The specific example given by op considers d/dy (log(x) ){x=0,y=1} and d/dy (log(x) ){x=-1,y=1}, I think it would feel expected that the first is 0 (log(x) does not depend on y) and the second should be a nan or a “wrong value” as you say however for the first we get nan and for the second we get 0 which is the result we expect for the first and seems plausible (yet incorrect) for the second.

Thanks for writing this down in details.

I think there are some confusions in your arguments on what is the function that is being differentiated.
In particular, the user function above includes the indexing part and that is what makes all the <0 gradients 0, because the gradient is then 0 * 1/x which is going to be 0 for all non zero x. And you can also see where the nan comes from when x = 0.
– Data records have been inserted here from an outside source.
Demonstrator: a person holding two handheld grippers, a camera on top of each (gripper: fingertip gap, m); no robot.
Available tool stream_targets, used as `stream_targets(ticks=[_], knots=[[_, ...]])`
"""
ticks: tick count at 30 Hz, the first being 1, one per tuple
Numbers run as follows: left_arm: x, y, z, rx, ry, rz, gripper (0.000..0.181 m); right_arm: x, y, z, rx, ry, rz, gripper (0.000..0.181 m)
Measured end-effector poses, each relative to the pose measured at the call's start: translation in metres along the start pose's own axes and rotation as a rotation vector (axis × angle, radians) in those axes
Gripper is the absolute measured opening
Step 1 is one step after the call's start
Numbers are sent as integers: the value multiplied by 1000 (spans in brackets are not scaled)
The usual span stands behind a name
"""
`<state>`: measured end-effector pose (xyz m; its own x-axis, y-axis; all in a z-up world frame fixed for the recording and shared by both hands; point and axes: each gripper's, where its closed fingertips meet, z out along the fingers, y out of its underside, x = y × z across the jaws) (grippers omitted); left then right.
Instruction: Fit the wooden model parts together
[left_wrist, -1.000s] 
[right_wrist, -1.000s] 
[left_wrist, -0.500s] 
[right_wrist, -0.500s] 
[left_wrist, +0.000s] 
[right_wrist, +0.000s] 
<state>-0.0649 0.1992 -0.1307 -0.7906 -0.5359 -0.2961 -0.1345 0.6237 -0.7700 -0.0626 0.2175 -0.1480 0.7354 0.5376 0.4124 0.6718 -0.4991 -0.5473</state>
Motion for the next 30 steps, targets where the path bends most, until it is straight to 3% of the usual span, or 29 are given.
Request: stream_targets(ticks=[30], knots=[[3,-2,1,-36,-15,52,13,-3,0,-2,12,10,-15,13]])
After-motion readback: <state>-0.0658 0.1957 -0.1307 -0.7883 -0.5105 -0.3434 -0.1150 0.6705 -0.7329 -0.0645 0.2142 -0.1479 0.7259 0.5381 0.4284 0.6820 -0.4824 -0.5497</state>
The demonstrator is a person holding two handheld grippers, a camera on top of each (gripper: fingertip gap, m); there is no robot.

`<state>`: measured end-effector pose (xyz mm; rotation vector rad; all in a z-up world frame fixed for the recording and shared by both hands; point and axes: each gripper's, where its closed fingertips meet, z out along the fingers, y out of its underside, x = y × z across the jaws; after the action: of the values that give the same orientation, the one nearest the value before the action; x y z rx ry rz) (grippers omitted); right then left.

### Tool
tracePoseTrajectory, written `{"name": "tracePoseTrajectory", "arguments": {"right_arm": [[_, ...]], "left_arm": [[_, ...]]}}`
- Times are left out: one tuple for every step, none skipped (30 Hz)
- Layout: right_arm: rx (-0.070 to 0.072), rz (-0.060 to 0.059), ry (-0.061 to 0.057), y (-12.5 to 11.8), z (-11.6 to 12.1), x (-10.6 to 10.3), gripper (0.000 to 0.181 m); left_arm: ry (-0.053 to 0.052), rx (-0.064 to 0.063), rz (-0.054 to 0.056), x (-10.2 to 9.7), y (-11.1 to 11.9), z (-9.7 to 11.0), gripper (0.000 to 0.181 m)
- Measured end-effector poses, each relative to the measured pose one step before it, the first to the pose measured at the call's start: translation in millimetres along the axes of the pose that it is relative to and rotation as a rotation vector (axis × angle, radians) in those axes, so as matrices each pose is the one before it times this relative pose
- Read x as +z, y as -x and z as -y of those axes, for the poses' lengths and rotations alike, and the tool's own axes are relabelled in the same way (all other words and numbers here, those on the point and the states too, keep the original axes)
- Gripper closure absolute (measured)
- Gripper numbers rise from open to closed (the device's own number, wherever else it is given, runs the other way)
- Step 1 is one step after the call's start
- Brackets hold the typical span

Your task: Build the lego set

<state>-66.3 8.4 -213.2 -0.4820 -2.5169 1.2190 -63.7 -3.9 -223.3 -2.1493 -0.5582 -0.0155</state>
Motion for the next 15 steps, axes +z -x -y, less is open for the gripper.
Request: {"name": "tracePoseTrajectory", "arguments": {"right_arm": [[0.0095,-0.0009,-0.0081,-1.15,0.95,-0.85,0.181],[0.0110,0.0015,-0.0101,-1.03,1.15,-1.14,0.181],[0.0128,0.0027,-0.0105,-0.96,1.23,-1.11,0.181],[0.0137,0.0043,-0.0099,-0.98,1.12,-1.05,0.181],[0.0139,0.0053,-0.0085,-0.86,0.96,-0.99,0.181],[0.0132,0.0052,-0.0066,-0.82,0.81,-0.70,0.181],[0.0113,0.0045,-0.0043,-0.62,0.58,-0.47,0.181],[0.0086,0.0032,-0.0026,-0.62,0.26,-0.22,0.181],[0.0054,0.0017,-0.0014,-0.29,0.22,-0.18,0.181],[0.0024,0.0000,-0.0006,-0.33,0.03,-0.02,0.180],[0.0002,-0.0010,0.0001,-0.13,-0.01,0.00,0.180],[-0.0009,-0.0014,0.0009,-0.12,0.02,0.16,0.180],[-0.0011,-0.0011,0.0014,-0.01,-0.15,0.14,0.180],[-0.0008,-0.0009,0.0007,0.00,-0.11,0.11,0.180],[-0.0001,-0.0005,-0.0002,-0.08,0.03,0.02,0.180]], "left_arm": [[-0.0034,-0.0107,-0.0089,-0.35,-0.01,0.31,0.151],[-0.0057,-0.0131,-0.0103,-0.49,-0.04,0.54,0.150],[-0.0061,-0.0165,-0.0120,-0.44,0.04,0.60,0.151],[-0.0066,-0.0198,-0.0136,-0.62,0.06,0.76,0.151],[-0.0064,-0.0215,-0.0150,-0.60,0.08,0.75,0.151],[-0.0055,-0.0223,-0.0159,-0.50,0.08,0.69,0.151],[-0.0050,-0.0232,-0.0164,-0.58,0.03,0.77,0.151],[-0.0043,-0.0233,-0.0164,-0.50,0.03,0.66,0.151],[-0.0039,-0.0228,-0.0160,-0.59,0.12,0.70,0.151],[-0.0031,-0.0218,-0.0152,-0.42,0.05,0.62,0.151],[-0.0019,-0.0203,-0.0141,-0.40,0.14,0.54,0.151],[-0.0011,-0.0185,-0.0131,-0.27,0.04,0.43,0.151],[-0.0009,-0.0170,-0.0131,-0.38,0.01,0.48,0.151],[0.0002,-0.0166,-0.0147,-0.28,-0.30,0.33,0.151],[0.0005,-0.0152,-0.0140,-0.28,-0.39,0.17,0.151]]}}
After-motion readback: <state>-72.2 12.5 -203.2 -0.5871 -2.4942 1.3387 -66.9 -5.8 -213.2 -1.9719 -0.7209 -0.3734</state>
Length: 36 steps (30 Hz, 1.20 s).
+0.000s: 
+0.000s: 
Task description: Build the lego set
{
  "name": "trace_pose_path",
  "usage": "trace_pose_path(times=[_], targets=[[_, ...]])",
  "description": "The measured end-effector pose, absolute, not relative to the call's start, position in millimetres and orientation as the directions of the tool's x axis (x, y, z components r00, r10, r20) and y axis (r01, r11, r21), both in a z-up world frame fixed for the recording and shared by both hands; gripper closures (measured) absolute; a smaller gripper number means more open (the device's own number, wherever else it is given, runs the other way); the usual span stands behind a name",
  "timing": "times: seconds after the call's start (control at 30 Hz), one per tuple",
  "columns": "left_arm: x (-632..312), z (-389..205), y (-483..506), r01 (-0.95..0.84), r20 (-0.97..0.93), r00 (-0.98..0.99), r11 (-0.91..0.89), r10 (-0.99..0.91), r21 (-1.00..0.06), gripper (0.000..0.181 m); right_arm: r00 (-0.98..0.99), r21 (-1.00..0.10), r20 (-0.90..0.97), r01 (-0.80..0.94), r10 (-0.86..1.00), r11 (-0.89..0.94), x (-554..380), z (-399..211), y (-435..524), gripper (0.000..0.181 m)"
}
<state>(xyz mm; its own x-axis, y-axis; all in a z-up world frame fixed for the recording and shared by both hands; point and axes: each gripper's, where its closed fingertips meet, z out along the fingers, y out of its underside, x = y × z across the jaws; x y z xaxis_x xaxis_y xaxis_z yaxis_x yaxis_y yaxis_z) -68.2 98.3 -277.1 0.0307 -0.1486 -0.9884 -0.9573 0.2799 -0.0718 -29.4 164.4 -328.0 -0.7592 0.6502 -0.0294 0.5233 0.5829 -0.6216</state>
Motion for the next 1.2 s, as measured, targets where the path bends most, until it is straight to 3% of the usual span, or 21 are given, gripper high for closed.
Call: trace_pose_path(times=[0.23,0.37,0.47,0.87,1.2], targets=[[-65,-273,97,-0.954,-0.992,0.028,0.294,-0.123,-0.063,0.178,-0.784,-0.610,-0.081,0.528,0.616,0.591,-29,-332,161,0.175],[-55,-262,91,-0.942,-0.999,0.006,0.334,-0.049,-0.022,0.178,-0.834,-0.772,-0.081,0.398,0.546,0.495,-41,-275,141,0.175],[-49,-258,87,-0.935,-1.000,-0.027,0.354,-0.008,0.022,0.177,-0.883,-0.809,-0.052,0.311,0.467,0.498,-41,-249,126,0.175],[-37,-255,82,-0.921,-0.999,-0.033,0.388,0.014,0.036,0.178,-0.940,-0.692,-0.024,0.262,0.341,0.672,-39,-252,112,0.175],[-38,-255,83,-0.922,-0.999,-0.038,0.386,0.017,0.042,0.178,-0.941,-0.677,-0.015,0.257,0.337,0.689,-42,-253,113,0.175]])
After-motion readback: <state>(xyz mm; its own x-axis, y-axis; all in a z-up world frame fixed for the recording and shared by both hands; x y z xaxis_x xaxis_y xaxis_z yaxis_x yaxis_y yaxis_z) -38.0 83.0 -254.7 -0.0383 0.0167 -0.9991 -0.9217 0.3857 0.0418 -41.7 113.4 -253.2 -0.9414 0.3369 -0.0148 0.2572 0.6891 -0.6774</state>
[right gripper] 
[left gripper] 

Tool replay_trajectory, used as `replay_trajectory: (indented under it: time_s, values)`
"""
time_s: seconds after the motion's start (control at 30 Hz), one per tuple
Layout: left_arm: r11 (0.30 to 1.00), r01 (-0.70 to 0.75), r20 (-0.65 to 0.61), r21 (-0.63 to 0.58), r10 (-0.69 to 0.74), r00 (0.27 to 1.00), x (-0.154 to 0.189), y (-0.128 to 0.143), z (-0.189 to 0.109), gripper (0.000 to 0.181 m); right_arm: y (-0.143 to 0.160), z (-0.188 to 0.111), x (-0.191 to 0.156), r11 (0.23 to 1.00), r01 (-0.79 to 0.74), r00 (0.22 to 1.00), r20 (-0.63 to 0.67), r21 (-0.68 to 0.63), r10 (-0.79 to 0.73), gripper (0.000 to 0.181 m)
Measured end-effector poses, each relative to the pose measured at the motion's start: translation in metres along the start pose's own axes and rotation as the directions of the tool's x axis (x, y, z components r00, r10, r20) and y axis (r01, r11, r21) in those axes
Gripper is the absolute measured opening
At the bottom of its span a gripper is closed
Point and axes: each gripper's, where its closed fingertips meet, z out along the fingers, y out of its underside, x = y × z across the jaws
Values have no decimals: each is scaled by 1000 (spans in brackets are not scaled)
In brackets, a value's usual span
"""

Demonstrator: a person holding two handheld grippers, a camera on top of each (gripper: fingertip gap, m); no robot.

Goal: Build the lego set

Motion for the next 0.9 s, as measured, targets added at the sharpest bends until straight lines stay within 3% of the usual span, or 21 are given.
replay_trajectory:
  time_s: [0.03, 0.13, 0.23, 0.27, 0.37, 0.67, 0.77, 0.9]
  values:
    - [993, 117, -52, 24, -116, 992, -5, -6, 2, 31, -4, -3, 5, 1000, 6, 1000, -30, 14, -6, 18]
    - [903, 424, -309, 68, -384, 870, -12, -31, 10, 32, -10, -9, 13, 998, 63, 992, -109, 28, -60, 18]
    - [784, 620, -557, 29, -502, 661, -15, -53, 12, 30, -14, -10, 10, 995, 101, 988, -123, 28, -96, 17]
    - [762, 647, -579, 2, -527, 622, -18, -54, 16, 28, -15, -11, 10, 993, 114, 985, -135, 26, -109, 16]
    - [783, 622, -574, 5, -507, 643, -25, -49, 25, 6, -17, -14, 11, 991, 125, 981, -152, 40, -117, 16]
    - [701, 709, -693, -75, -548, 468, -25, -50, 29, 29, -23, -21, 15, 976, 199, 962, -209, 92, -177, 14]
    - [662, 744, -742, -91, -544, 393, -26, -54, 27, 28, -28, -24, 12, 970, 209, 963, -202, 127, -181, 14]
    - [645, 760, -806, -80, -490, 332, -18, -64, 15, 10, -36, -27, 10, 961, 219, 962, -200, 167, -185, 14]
I would also add that the chain rule that we use here is only properly defined when each constituent functions are continuously differentiable at the point where you evaluate them.
So even if the full function has well defined behavior, if you use a constituent at a point where it is not continuously differentiable, anything can happen (even though we try to get something sensible). In this case, you do evaluate log at x <=0 so all the theoretical guarantees disappear :confused:
A simple example of that is to consider the identity function (gradient 1 everywhere) and write it as relu(x) - relu(-x). You will see that this gives you a gradient of 0 at 0 and there is nothing we can do about it.

What would be the issue of returning nan ?

Speed mainly. Checking if the input is positive or negative would be 2x the work of the current formula. And setting nans for the negative would end up being 3x slower in total (also use extra memory for the temporary mask/indices).